TASK REQUIREMENTS:
For the entries that follow, restate word for word the line containing "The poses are", the line containing "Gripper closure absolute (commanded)", and every line that lies between them.

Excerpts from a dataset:
==============================

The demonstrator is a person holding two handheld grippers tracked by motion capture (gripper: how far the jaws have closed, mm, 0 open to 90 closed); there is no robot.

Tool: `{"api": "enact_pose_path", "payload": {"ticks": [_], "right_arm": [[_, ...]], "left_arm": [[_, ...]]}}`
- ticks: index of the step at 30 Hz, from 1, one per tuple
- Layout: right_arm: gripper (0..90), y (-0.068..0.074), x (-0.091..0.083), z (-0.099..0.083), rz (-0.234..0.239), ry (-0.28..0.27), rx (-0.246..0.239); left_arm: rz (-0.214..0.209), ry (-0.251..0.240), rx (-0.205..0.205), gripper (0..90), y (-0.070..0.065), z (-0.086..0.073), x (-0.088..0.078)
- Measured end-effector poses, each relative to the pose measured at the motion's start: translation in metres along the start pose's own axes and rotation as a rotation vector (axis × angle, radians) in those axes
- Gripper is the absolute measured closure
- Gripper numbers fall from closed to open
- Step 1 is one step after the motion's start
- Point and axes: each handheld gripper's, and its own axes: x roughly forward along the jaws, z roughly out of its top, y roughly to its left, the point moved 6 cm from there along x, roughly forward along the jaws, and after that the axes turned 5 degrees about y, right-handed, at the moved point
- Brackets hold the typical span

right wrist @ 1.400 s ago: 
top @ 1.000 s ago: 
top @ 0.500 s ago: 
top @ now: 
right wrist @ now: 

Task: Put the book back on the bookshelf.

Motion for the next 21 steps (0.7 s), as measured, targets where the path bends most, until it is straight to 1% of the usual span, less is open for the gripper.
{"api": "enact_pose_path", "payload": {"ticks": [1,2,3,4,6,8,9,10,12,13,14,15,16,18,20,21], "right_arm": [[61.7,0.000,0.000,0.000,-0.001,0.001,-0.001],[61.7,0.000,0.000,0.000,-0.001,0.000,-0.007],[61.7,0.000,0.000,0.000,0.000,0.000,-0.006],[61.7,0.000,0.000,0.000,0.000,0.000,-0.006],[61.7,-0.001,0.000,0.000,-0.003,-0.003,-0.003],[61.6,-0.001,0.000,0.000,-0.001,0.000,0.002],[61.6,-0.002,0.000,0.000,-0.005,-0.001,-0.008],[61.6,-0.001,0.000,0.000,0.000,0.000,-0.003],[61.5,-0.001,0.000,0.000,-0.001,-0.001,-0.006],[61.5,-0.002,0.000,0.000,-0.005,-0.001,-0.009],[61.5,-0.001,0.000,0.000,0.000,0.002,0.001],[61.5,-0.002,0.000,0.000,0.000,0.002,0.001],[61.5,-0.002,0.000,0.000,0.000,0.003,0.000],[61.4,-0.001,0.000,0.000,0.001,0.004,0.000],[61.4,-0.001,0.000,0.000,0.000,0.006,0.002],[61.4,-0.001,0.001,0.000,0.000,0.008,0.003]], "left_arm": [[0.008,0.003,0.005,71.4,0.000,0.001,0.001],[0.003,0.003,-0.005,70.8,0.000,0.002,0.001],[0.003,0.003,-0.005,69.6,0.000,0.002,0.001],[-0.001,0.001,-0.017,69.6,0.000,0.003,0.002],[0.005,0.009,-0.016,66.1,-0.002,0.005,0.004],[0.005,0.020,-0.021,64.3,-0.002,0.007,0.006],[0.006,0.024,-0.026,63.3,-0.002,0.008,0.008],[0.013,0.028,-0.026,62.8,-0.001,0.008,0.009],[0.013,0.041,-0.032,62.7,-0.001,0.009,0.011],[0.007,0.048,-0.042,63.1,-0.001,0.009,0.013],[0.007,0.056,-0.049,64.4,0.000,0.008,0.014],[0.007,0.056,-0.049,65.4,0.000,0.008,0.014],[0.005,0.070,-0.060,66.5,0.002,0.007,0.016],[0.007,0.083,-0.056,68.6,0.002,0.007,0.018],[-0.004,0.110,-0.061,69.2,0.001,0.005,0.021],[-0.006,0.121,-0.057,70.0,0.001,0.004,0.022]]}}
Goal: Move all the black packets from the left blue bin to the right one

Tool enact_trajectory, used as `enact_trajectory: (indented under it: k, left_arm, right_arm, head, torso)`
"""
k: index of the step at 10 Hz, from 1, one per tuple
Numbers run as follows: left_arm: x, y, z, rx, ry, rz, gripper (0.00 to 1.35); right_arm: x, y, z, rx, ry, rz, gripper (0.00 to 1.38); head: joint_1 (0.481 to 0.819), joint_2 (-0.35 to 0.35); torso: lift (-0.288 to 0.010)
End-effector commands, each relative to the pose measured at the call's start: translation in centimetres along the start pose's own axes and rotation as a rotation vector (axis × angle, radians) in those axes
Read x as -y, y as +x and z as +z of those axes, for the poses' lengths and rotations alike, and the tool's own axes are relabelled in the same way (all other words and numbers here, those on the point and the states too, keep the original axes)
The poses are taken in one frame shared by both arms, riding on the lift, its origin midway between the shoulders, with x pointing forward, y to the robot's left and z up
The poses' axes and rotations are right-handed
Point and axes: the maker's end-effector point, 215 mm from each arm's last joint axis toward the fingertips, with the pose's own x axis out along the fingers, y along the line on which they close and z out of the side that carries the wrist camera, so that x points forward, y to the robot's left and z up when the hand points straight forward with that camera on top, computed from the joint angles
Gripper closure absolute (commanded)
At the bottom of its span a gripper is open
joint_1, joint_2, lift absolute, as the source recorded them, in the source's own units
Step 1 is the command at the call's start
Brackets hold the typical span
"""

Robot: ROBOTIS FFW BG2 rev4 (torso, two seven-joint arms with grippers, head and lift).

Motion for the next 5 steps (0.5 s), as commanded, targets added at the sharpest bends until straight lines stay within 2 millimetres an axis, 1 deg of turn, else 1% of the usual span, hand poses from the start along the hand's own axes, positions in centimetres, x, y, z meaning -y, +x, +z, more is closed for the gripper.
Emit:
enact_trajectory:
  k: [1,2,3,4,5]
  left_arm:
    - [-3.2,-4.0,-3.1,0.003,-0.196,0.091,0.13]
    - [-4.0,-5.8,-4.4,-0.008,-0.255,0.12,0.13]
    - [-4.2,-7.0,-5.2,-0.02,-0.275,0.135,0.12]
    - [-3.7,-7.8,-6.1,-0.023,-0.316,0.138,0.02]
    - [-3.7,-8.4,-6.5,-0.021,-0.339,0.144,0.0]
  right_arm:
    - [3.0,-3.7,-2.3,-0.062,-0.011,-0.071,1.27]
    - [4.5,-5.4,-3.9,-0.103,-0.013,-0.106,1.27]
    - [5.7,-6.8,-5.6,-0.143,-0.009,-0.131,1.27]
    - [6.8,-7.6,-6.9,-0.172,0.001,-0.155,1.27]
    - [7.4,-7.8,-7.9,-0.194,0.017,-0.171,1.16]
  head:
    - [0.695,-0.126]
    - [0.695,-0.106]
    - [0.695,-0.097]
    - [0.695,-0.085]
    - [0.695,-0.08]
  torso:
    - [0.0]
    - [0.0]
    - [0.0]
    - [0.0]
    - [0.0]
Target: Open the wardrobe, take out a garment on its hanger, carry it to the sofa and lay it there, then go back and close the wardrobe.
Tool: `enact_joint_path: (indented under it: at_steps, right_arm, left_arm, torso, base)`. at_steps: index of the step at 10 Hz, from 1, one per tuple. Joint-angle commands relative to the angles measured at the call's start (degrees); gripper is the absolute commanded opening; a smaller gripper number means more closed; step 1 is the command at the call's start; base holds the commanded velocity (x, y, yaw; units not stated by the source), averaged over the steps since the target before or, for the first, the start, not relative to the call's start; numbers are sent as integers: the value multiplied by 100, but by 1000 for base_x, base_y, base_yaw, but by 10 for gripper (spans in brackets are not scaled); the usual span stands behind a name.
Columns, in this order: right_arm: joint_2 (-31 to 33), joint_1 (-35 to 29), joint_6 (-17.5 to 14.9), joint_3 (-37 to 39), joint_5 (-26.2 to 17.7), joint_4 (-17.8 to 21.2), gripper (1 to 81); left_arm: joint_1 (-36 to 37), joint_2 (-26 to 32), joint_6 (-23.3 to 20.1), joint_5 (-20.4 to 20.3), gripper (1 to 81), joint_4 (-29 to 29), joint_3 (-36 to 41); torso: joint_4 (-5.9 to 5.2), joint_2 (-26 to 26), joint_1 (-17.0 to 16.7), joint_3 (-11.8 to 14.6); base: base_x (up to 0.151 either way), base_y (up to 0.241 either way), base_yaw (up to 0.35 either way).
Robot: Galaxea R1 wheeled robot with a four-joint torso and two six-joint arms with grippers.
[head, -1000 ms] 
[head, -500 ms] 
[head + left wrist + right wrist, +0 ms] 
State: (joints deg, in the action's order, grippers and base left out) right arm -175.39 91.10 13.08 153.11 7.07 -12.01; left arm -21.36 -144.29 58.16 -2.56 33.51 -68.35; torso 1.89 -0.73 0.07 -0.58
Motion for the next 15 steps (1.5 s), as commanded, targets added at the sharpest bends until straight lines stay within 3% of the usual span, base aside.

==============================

SOLUTION TO THE PROBLEM:
The poses are taken in one frame shared by both arms, riding on the lift, its origin midway between the shoulders, with x pointing forward, y to the robot's left and z up
The poses' axes and rotations are right-handed
Point and axes: the maker's end-effector point, 215 mm from each arm's last joint axis toward the fingertips, with the pose's own x axis out along the fingers, y along the line on which they close and z out of the side that carries the wrist camera, so that x points forward, y to the robot's left and z up when the hand points straight forward with that camera on top, computed from the joint angles
Gripper closure absolute (commanded)

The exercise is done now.